How to compare car insurance quotes
Shopping around and comparing car insurance rates can help you save money and get the best coverage for your needs. When comparing quotes, it’s important to look at more than just the premium. Here are a few factors to compare.
Minimum coverage requirements
Every state has laws that mandate whether you need insurance, what types you must have and the minimum coverage requirements you need to maintain. As you review insurance quotes, check with your state insurance commissioner’s site to ensure they reflect at least the minimum required coverage.How much car insurance do I need?
Coverage and deductible amounts
Make sure the coverage options, coverage limits and deductibles are consistent across all quotes. If they’re different, you won’t be able to do an apples-to-apples cost comparison.

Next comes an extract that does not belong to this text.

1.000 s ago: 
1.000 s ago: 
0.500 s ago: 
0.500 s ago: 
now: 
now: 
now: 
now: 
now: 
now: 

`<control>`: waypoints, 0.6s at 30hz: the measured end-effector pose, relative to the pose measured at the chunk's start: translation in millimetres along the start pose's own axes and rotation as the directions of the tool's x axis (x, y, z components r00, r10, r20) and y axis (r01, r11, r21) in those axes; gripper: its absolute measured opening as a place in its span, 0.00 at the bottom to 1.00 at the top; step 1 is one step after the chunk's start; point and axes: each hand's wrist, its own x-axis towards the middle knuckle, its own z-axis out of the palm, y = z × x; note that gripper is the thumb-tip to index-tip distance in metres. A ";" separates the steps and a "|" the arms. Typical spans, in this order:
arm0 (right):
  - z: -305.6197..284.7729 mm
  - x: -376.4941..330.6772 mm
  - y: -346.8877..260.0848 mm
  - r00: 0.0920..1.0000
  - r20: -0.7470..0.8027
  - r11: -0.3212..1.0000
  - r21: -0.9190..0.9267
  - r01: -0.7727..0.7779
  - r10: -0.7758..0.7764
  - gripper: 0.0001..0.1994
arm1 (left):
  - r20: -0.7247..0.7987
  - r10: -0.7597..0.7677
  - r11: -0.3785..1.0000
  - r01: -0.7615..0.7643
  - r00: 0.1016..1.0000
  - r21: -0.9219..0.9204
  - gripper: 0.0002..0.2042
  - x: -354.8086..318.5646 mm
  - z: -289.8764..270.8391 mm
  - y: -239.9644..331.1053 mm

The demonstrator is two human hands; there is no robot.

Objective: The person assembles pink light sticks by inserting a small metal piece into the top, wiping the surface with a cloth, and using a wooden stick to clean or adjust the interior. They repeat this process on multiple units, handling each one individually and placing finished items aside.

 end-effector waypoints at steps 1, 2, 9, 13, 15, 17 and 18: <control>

Generally, insurance policies with higher deductibles have lower premiums and vice versa. If you’re considering a policy with a lower premium and a higher deductible, make sure you can cover the deductible without experiencing financial hardship if you need to file a claim.
Many insurers offer a slew of auto insurance discounts that can help lower your premium. Depending on the company, you may be able to find discounts such as loyalty, safe driver, good student, homeowner, safety feature, multi-car and multi-policy discounts, among others.
Before you buy auto insurance coverage, it’s a good idea to make sure the insurance company is financially sound. You can check the financial strength of the companies you’re considering on the five major insurance rating agency websites: A.M. Best, Fitch, Kroll Bond Rating Agency, Moody’s and Standard & Poor’s.
You may also want to search for consumer complaints and financial information about the company on the National Association of Insurance Commissioners website.
Remember that the premium isn’t everything when shopping for car insurance. Carefully review your coverage options and policy limits to make sure you have appropriate coverage based on your personal situation and your state laws.
If you’re at fault in a serious accident or get sued after a crash, you may need more than the minimum amount your state requires to adequately protect your assets. While it may cost more, it’s worth it to get the financial protection you need before you need it.
Because your financial picture is always evolving and rates can vary between insurers, it may be worthwhile to shop around each year to ensure you’re getting the best policy and price for your needs.